WORK ITEM:
Quote the listing below word for word, stopping after the line that contains "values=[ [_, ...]".
━━━━━ INPUT DATA ━━━━━
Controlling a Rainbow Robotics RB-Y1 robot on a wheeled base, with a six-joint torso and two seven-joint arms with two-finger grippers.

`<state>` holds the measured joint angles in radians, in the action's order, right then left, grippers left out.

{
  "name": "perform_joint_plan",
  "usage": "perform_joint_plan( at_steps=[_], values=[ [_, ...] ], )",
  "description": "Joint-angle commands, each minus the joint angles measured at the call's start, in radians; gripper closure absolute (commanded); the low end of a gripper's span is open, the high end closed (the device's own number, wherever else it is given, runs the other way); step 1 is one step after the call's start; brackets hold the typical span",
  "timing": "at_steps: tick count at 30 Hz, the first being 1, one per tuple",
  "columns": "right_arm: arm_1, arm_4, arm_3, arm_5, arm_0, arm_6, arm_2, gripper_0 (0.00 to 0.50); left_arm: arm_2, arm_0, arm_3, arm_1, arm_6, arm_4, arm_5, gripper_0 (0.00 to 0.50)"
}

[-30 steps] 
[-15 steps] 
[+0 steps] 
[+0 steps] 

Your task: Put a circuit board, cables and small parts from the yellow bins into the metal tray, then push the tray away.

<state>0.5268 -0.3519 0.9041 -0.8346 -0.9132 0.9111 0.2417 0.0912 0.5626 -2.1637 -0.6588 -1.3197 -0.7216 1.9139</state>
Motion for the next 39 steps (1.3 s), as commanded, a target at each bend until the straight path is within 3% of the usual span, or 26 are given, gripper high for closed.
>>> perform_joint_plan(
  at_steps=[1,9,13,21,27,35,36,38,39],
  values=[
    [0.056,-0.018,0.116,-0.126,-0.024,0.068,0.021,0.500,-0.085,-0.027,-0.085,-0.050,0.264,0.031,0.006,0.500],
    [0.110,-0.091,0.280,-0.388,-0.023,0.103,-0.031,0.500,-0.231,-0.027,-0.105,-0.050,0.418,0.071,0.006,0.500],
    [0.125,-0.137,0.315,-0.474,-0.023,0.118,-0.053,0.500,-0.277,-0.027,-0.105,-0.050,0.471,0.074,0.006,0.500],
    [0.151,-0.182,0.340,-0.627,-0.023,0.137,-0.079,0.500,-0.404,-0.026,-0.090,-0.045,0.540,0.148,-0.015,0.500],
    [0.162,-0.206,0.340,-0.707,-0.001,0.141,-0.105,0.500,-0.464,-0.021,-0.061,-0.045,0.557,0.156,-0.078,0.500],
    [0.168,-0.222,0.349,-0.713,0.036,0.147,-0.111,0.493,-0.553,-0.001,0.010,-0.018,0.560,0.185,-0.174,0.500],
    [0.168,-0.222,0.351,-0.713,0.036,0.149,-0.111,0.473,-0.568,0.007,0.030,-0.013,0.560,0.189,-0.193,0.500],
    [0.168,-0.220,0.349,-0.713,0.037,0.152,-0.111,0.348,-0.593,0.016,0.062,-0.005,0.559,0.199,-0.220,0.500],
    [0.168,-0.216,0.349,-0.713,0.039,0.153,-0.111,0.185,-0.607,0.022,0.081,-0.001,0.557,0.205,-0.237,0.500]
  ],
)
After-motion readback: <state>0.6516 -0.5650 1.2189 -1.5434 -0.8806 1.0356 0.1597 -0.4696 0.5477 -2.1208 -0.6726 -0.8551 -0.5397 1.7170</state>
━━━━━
WRITTEN ANSWER:
Controlling a Rainbow Robotics RB-Y1 robot on a wheeled base, with a six-joint torso and two seven-joint arms with two-finger grippers.

`<state>` holds the measured joint angles in radians, in the action's order, right then left, grippers left out.

{
  "name": "perform_joint_plan",
  "usage": "perform_joint_plan( at_steps=[_], values=[ [_, ...] ], )",

The exercise has now been completed.